EXERCISE GOAL>
The expected output is a copy of every line in the records with the string "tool".
*-*-*
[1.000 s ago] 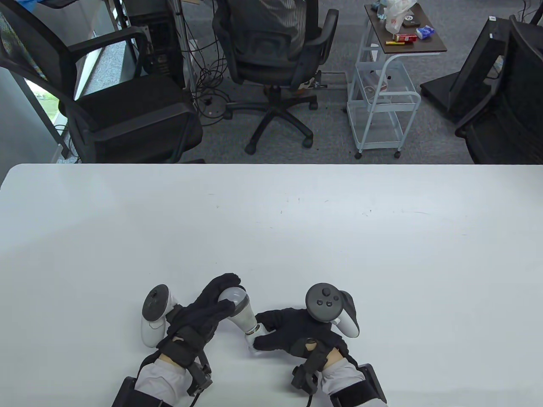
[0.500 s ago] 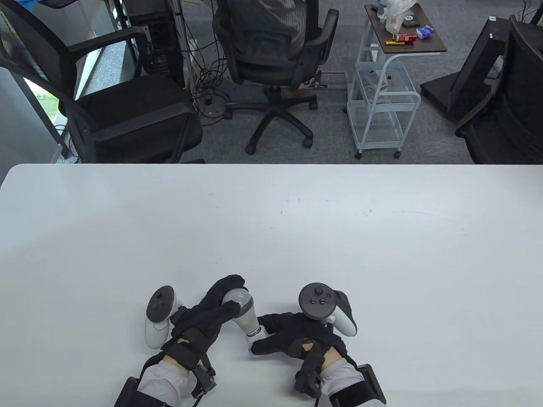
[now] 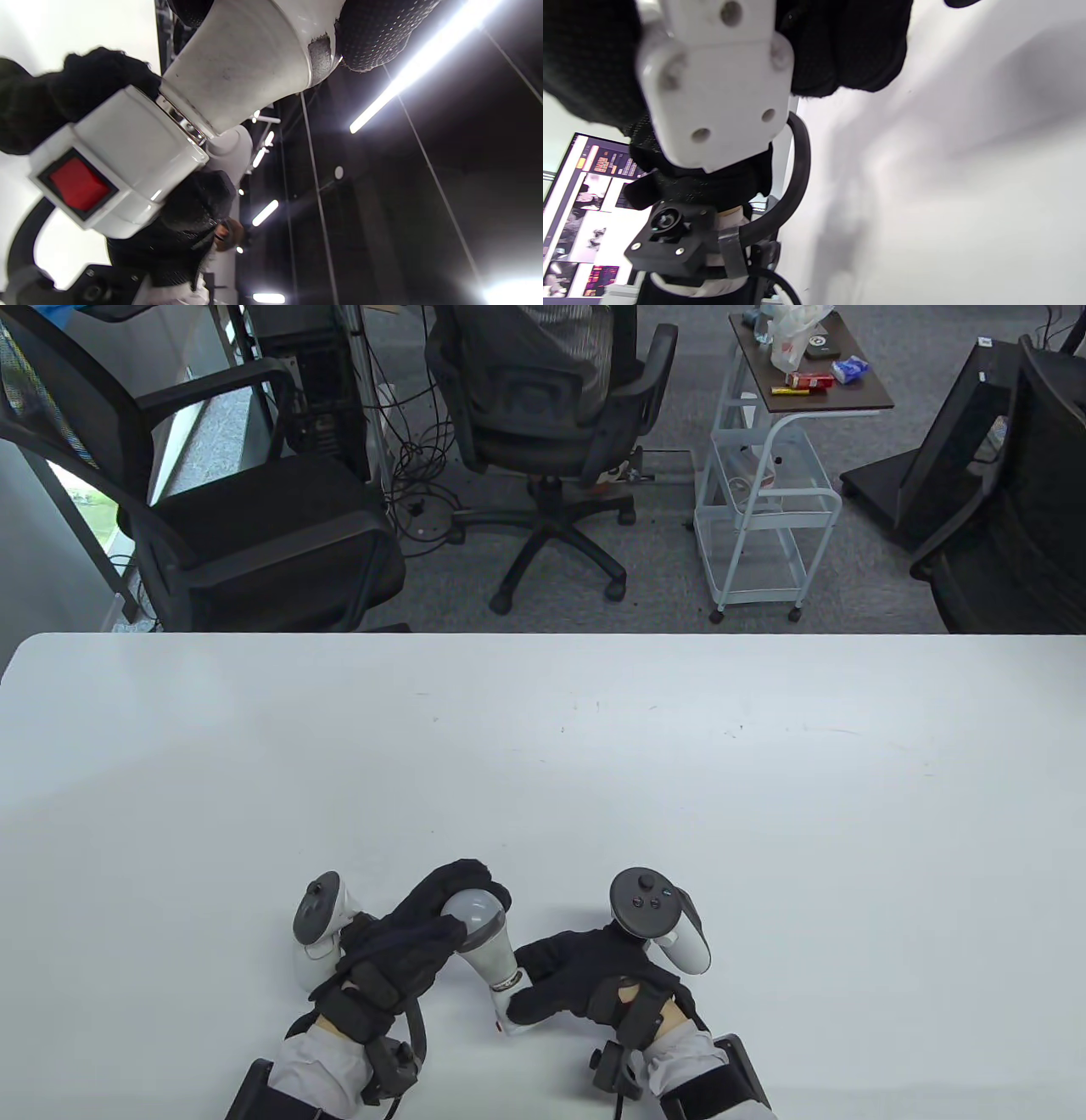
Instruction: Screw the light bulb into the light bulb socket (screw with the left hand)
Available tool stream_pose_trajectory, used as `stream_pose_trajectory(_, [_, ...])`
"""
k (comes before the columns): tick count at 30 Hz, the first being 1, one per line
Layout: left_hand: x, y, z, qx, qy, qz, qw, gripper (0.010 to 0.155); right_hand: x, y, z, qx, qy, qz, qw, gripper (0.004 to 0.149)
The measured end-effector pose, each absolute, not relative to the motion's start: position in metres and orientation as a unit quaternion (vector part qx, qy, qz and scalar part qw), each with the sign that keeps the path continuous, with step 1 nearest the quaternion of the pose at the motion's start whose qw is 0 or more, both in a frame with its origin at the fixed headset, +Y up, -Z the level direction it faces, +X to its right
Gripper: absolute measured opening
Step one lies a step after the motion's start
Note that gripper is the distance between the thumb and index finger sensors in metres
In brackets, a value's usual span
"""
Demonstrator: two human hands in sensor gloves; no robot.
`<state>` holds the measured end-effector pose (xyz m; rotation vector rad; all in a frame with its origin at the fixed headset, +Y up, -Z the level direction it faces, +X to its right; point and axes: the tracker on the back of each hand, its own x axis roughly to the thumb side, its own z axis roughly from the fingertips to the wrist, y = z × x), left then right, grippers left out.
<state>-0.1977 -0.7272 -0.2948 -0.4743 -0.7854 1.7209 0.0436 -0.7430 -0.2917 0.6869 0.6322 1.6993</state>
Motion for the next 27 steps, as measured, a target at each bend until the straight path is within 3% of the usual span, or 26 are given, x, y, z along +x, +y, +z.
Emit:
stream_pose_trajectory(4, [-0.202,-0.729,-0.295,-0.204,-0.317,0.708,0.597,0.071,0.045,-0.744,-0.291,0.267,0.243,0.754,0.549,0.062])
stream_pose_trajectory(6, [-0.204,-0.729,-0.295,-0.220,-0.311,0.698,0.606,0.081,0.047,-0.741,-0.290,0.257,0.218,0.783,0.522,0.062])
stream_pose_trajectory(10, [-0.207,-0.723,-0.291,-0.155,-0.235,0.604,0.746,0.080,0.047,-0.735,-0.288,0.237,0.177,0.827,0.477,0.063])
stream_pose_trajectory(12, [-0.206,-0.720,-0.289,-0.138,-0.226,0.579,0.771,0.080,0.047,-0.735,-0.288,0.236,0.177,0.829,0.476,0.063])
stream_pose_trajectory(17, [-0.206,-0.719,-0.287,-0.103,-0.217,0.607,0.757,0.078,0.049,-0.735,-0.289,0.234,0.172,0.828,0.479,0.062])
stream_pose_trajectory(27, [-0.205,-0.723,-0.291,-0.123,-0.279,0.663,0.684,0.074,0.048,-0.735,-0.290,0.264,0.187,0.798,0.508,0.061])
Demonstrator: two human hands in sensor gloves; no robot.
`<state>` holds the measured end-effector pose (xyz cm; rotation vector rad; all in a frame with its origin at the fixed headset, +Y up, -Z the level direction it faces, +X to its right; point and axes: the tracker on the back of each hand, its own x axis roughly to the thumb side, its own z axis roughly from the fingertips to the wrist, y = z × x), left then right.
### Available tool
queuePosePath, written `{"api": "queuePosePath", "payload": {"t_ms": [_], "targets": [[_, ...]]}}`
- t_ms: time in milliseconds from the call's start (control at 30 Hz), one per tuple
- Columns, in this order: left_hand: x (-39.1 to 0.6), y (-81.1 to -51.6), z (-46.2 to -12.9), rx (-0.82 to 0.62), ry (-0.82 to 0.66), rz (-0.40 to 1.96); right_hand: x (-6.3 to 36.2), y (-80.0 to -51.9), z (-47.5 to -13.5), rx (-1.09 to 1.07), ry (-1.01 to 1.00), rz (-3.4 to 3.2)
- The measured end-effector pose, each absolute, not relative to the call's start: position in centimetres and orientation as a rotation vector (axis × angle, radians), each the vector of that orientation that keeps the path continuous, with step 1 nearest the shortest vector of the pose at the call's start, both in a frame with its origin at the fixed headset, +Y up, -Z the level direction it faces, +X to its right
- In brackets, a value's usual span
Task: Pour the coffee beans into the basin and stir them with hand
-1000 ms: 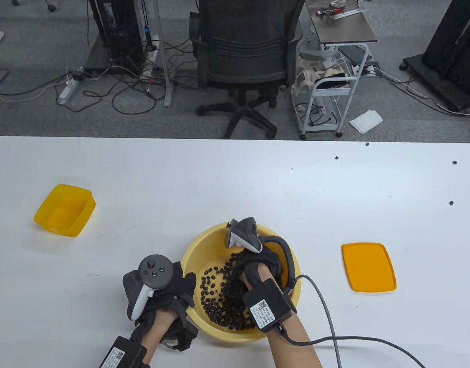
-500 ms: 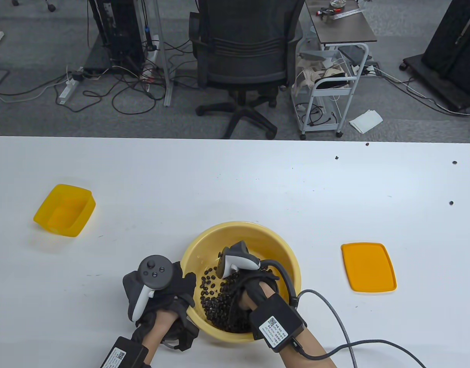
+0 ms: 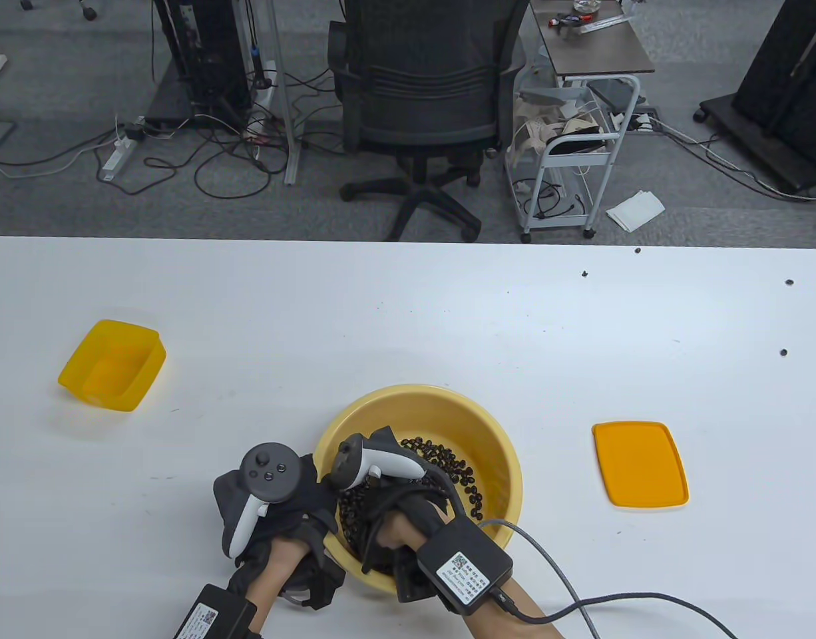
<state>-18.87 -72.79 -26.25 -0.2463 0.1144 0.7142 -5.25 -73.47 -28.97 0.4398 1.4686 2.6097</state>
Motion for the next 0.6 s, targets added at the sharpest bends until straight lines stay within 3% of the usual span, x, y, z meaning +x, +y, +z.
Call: {"api": "queuePosePath", "payload": {"t_ms": [167,333,600], "targets": [[-18.8,-72.7,-26.3,-0.231,0.103,0.712,-6.1,-73.1,-30.5,0.432,1.317,2.616],[-18.9,-72.9,-26.3,-0.235,0.100,0.723,-6.4,-72.7,-33.0,0.424,0.977,2.780],[-18.8,-72.8,-26.3,-0.239,0.097,0.712,-4.1,-72.6,-36.0,0.150,0.724,3.095]]}}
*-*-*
EXPECTED ANSWER>
Available tool stream_pose_trajectory, used as `stream_pose_trajectory(_, [_, ...])`
### Available tool

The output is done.